* _TASK ITEM_
Every line of the listing below should come back exactly as written, with no images.

* _INPUT DATA_
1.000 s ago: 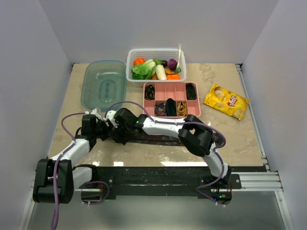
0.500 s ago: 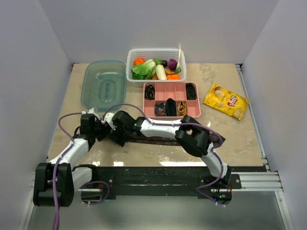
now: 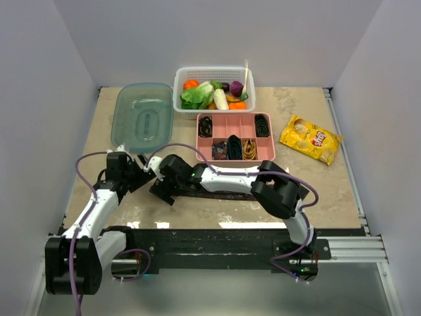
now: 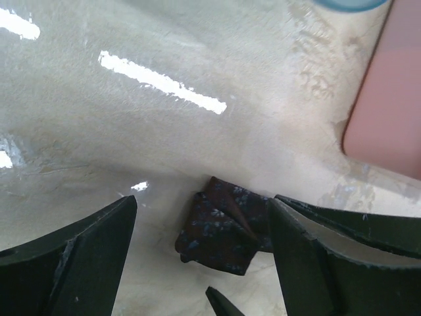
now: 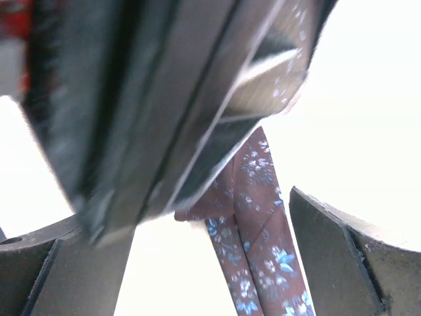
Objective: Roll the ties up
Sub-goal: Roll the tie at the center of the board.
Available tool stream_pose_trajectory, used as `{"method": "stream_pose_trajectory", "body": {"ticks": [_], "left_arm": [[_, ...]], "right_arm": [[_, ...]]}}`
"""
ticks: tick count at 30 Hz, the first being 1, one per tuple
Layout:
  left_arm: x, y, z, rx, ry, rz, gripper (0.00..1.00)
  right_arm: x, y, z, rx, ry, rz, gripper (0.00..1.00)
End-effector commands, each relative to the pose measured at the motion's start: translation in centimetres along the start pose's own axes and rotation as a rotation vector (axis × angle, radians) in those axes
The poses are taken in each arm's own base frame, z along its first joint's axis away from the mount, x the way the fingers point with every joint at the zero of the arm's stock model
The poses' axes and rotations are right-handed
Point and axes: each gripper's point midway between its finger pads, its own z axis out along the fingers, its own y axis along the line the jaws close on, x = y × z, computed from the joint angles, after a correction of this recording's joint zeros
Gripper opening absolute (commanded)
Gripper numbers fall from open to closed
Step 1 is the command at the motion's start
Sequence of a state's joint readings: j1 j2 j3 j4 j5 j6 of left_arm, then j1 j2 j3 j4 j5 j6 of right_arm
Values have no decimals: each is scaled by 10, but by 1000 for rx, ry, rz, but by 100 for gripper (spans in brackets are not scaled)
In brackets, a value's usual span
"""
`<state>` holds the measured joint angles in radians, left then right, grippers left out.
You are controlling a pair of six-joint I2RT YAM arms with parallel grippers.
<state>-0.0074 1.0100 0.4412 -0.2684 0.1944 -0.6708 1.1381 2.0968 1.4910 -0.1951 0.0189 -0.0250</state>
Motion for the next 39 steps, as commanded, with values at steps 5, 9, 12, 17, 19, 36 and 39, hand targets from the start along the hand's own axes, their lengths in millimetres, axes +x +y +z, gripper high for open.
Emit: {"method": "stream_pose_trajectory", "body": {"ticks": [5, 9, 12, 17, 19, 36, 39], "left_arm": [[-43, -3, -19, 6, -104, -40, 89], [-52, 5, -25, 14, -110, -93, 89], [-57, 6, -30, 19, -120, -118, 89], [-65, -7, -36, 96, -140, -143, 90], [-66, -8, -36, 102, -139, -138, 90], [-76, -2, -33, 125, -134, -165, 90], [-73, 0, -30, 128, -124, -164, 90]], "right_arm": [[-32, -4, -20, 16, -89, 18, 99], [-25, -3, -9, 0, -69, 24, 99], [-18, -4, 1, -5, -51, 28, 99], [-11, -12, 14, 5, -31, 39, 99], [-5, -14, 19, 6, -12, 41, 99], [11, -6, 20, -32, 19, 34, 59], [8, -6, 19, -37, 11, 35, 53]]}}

* _TASK ANSWER_
1.000 s ago: 
0.500 s ago: 
now: 
now: 
now: 
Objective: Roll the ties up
Sub-goal: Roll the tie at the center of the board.
Available tool stream_pose_trajectory, used as `{"method": "stream_pose_trajectory", "body": {"ticks": [_], "left_arm": [[_, ...]], "right_arm": [[_, ...]]}}`
"""
ticks: tick count at 30 Hz, the first being 1, one per tuple
Layout:
  left_arm: x, y, z, rx, ry, rz, gripper (0.00..1.00)
  right_arm: x, y, z, rx, ry, rz, gripper (0.00..1.00)
End-effector commands, each relative to the pose measured at the motion's start: translation in centimetres along the start pose's own axes and rotation as a rotation vector (axis × angle, radians) in those axes
The poses are taken in each arm's own base frame, z along its first joint's axis away from the mount, x the way the fingers point with every joint at the zero of the arm's stock model
The poses' axes and rotations are right-handed
Point and axes: each gripper's point midway between its finger pads, its own z axis out along the fingers, its own y axis along the line the jaws close on, x = y × z, computed from the joint angles, after a correction of this recording's joint zeros
Gripper opening absolute (commanded)
Gripper numbers fall from open to closed
Step 1 is the command at the motion's start
Sequence of a state's joint readings: j1 j2 j3 j4 j5 j6 of left_arm, then j1 j2 j3 j4 j5 j6 of right_arm
Values have no decimals: each is scaled by 10, but by 1000 for rx, ry, rz, but by 100 for gripper (spans in brackets are not scaled)
In brackets, a value's usual span
"""
`<state>` holds the measured joint angles in radians, left then right, grippers left out.
You are controlling a pair of six-joint I2RT YAM arms with parallel grippers.
<state>-0.0074 1.0100 0.4412 -0.2684 0.1944 -0.6708 1.1381 2.0968 1.4910 -0.1951 0.0189 -0.0250</state>
Motion for the next 39 steps, as commanded, with values at steps 5, 9, 12, 17, 19, 36 and 39, hand targets from the start along the hand's own axes, their lengths in millimetres, axes +x +y +z, gripper high for open.
Emit: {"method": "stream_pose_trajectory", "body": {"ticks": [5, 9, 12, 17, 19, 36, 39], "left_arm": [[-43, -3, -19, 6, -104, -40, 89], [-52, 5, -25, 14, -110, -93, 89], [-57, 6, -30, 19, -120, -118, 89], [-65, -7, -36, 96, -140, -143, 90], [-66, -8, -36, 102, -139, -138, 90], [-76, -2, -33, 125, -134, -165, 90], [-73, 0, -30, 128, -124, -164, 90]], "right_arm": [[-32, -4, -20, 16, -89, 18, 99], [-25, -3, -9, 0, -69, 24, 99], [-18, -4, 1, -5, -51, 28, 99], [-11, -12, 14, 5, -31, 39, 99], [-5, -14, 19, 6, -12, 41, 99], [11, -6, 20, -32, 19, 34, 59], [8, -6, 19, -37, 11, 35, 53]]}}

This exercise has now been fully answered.